At what point do we call for Article 50 to be revoked?

At what point short of the cliff edge do Liberal Democrats say “Enough!” When in this utterly bonkers trashing of our economy do we call for the immediate revocation of Article 50?

We know that the UK can do that without requiring the consent of the other 27 EU member states.

We also have it as  part of our policy to call on the Government to suspend Article 50 to legislate for a People’s Vote or to avoid no deal and, if that suspension isn’t agreed, to call for the revocation of Article 50.  Here’s the motion we passed at Conference last year.

Conference reaffirms the Liberal Democrat commitment to:

Fight for an “exit from Brexit” referendum to be held once the outcome of the UK-EU negotiations is known, for the public to choose between “the deal” or Britain remaining a full member of the EU.
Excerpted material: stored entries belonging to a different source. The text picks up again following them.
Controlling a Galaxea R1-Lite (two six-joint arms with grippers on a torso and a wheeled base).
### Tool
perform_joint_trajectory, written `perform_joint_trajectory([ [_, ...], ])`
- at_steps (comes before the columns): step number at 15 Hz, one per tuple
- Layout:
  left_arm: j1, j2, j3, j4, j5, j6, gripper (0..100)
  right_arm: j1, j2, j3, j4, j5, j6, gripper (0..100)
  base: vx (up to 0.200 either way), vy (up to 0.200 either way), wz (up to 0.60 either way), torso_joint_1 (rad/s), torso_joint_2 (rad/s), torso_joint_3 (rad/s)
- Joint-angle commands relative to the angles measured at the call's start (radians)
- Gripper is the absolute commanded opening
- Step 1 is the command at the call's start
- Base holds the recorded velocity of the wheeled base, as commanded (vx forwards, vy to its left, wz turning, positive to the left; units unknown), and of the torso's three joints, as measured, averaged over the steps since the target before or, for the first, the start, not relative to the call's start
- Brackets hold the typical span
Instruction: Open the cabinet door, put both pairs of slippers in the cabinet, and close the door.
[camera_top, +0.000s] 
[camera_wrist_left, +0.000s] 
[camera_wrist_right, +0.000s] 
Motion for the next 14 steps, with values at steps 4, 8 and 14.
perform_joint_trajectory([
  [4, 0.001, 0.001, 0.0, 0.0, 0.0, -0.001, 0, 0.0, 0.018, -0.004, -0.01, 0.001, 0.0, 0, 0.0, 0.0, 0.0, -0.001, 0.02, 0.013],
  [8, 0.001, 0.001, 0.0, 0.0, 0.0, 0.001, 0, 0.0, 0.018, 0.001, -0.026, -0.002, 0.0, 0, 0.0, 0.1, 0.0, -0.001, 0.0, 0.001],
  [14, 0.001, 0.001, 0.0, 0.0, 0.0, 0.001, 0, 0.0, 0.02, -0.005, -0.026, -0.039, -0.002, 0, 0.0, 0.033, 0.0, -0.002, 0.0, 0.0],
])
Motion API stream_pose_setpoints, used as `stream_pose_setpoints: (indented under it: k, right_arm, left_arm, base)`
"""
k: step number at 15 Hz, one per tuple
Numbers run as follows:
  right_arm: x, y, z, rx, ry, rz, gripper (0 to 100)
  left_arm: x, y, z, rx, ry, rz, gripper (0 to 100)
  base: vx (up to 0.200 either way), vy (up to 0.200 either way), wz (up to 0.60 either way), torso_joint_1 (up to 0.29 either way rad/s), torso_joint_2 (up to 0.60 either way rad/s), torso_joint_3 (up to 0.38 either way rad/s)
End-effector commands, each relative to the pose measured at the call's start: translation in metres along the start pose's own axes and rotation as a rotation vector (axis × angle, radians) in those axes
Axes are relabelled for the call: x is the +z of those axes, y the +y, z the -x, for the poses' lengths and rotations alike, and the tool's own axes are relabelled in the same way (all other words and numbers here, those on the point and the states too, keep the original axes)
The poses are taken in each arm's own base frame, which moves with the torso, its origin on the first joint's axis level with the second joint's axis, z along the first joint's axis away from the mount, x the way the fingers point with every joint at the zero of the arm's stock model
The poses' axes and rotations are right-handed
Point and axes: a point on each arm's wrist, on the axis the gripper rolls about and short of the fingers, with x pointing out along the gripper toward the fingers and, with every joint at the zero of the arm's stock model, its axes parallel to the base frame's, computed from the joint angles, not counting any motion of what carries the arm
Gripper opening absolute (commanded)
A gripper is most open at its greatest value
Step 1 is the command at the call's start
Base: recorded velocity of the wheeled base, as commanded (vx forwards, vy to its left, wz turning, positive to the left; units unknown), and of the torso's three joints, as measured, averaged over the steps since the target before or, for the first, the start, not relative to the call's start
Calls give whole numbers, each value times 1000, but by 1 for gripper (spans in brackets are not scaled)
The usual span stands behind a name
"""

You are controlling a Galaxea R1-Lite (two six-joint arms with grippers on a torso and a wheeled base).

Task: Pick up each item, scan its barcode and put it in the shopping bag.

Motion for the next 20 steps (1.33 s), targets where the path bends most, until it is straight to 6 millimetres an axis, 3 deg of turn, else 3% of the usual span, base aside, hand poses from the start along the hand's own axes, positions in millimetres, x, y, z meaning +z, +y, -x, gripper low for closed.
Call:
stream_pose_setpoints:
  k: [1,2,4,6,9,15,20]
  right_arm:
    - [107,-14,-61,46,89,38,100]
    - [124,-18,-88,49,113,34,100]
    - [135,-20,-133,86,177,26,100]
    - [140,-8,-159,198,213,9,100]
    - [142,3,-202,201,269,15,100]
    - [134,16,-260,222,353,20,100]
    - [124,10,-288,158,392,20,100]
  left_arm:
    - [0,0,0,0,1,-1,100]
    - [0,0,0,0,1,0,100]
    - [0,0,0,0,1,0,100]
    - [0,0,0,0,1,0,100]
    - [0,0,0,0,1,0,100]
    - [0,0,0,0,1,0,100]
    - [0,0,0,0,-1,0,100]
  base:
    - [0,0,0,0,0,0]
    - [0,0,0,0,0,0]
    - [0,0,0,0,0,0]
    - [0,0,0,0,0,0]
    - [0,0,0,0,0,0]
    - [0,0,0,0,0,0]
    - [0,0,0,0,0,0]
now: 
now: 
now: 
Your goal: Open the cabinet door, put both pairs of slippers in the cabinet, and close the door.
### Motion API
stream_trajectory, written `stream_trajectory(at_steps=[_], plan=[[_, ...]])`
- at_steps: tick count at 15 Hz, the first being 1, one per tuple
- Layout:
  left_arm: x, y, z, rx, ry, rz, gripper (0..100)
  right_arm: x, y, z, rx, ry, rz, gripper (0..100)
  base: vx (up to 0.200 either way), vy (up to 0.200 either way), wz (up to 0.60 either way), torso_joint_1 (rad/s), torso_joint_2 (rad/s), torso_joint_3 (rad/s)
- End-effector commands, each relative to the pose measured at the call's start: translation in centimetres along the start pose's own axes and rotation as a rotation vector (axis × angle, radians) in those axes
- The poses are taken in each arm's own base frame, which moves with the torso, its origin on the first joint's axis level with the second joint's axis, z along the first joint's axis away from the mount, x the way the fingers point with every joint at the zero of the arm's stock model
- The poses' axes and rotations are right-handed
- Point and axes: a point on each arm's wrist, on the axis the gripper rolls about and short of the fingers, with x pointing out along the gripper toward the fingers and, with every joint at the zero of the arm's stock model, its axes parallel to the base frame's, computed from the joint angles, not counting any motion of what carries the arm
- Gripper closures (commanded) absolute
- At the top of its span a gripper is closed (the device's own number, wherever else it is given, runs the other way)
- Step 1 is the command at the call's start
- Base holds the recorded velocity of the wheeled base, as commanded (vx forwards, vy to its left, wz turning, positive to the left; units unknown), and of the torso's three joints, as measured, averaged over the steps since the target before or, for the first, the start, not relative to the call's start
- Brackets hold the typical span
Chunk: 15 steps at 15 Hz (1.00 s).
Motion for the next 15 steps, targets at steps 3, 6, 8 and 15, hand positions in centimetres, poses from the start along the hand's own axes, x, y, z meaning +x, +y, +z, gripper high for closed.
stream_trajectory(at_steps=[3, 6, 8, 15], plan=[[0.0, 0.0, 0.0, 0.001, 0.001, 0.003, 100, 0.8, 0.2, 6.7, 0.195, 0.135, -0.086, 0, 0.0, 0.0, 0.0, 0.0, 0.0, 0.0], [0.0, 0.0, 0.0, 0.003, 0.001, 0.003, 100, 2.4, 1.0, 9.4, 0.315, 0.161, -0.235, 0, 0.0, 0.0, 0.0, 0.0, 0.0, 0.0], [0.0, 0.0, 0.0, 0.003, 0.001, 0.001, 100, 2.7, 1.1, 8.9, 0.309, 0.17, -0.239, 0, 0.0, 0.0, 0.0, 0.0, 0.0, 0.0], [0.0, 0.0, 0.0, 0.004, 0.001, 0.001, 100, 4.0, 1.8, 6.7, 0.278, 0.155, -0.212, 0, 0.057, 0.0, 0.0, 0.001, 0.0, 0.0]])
Campaign for Britain to remain a full and active member of the EU.

Enable all UK citizens living abroad to vote for MPs in separate overseas constituencies, and to participate in UK referendums.

Introduce votes at 16 for all elections and referendums across the UK.

Conference calls for:

The Government to release full impact assessments of all options, prior to any meaningful parliamentary vote, thereby demonstrating that there is no Brexit deal on offer that will deliver the promises of the Leave campaign.

The Government to seek to extend Article 50 if required to legislate for a referendum on the deal, or to provide enough negotiating time to avoid a catastrophic no-deal scenario, and if such extension is not agreed to withdraw the Article 50 notification.

The right to full participation in civic life, including the ability to stand for office or vote in UKreferendums and General Elections, to be extended to all EU citizens not already entitled tovote as Irish or Commonwealth citizens, who have lived in the UK for five years or longer.

The UK Government to guarantee unilaterally in law, including in a no-deal scenario, the rights of all EU citizens living in the UK, ringfencing the Withdrawal Agreements’ Chapter on citizens’ rights.

The bit about the revocation was put in as an amendment, but was not opposed by the leadership. It’s not as if Conference forced them into something that they didn’t want to do like we did over the immigration motion.

So the motion commits us to fighting for a People’s Vote and to campaign for Remain in that referendum. We are obliged to do that, therefore, until that becomes impossible.  I agree with Vince that there is a route to getting it, but the deal will have to be rejected by the Commons again first.

At that point, if the Government refuses to ask for the suspension of Article 50, or if that suspension was refused. then we should without doubt call for it to be revoked. 

If we do, we will no doubt face the “democracy” argument. Well if we had a properly functioning democracy in the first place, we wouldn’t be in this mess. If people had got the Parliament they asked for in 2015, the Conservatives would not have had the majority to have the EU Referendum in the first place.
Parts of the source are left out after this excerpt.